Die beiden verbringen viel Zeit miteinander, essen zusammen zu Abend, machen Ausflüge und unterhalten sich viel. "Jorge versteht nur noch nicht so gut den deutschen Humor", sagt Hardenacke. Der Student lebt seit drei Jahren in Deutschland. Seit eineinhalb Jahren studiert er an der Sporthochschule das Fach Sport und Leistung. In seinem Heimatland Mexiko hatte der 27-Jährige nach seinem Jurastudium als Anwalt gearbeitet. Der Liebe wegen kam er nach Deutschland. Doch sein Juraabschluss wurde nicht anerkannt. So begann er, wieder zu studieren. "Ich wollte gerne in einer WG wohnen, aber nicht mit Studenten zusammen. Die haben nur Feiern im Sinn, und für mich ist das nichts mehr", sagt Velasco Lopez.

Bei Wolfgang Hardenacke fühlt er sich wohl. In dessen Maisonette-Wohnung hat er ein Zimmer unter dem Dach und ein eigenes Bad. Küche und Wohnbereich teilen sich die beiden Männer. Zu den Aufgaben des 27-Jährigen gehört zum Beispiel, das Frühstück für seinen Mitbewohner vorzubereiten, die Geschirrspülmaschine auszuräumen oder sich um die Pflanzen auf dem Balkon zu kümmern. Da Hardenacke unter Parkinson leidet, erledigt der Student auch die Einkäufe, trägt die Wäsche in den Keller zum Trockner und begleitet den Rentner zum Arzt. In ihrem Vertrag ist festgehalten, bei welchen Aufgaben Velasco Lopez helfen soll und wie viele Stunden im Monat er dafür einplanen muss. Das richtet sich nach der Größe seines Zimmers. Das hat 25 Quadratmeter, für jeden muss er eine Stunde Hilfe leisten. Demnach also 25 Stunden im Monat. "Da haben wir aber noch nie drauf geachtet", sagt Velasco Lopez. "Es werden wahrscheinlich viel mehr sein", sagt Hardenacke.
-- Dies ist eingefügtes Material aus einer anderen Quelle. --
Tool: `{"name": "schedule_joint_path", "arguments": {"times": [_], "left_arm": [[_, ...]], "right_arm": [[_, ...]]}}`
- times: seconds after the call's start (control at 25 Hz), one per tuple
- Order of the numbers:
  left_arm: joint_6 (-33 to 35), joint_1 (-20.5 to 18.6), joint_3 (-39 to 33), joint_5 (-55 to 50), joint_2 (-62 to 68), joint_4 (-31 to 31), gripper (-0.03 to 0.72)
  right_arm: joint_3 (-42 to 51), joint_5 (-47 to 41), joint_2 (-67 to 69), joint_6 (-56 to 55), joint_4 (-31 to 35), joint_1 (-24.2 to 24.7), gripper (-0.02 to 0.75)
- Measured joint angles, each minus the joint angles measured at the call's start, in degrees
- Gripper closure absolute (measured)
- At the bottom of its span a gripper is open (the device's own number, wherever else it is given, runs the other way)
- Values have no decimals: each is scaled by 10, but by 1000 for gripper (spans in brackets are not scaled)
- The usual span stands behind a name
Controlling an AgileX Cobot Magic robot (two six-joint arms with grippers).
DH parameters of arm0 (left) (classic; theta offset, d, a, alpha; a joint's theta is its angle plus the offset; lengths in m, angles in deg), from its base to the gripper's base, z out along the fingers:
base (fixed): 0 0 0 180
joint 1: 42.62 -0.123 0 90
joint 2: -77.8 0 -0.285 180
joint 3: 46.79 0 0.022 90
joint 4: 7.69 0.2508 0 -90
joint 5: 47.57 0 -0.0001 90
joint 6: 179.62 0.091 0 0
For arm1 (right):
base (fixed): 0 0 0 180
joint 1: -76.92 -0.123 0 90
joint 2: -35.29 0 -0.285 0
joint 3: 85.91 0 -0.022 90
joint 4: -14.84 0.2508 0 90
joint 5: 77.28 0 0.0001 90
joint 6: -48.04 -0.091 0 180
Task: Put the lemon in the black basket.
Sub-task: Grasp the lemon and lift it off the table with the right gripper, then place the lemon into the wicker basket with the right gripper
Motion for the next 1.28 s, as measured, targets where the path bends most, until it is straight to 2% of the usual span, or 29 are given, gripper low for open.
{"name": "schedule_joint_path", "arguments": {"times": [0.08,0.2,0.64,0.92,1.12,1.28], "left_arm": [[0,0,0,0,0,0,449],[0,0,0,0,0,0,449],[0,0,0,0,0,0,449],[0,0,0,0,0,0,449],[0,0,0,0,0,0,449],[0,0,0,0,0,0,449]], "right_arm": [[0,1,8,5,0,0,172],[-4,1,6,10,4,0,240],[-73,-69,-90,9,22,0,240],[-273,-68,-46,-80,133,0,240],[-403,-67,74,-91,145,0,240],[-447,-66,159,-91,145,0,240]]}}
Der pensionierte Schulleiter ist von dem Konzept begeistert. "Das ist eine Win-Win-Situation für uns beide. Ich bekomme Hilfe und Jorge hat in Zeiten der Wohnungsnot und der hohen Mietpreise eine kostenlose Unterkunft", sagt Hardenacke. Der Student zahlt nur die Nebenkosten. "Offenheit und Kommunikation sind ganz wichtig, wenn man bei dem Projekt mitmachen will", sagt Heike Bermond von "Wohnen für Hilfe". "Eine WG mit einem 80-Jährigen ist etwas anderes als mit einem Gleichaltrigen." Auch Kompromissbereitschaft sei wichtig. "Man muss es wirklich wollen. Es geht in die Hose, wenn sich jemand um die Arbeit drücken will", so Bermond. Von vielen ehemaligen Wohnpartnern habe sie die Rückmeldung erhalten, dass es eine bereichernde Zeit gewesen sei. "Für viele Senioren ist der Mitbewohner Familienersatz", sagt Bermond. "Einsamkeit ist ein Riesenthema. Es belastet viele, alleine in einem großen Haus zu wohnen." Momentan gibt es in Köln rund 150 Wohnpartnerschaften. Der älteste Wohnraumanbieter ist 92 Jahre alt. "Wie in jeder Familie gibt es auch mal Knatsch", sagt Bermond.

In der WG in Ehrenfeld ist das noch nicht vorgekommen. "Die Chemie muss stimmen. Und das ist bei uns so", sagt Hardenacke.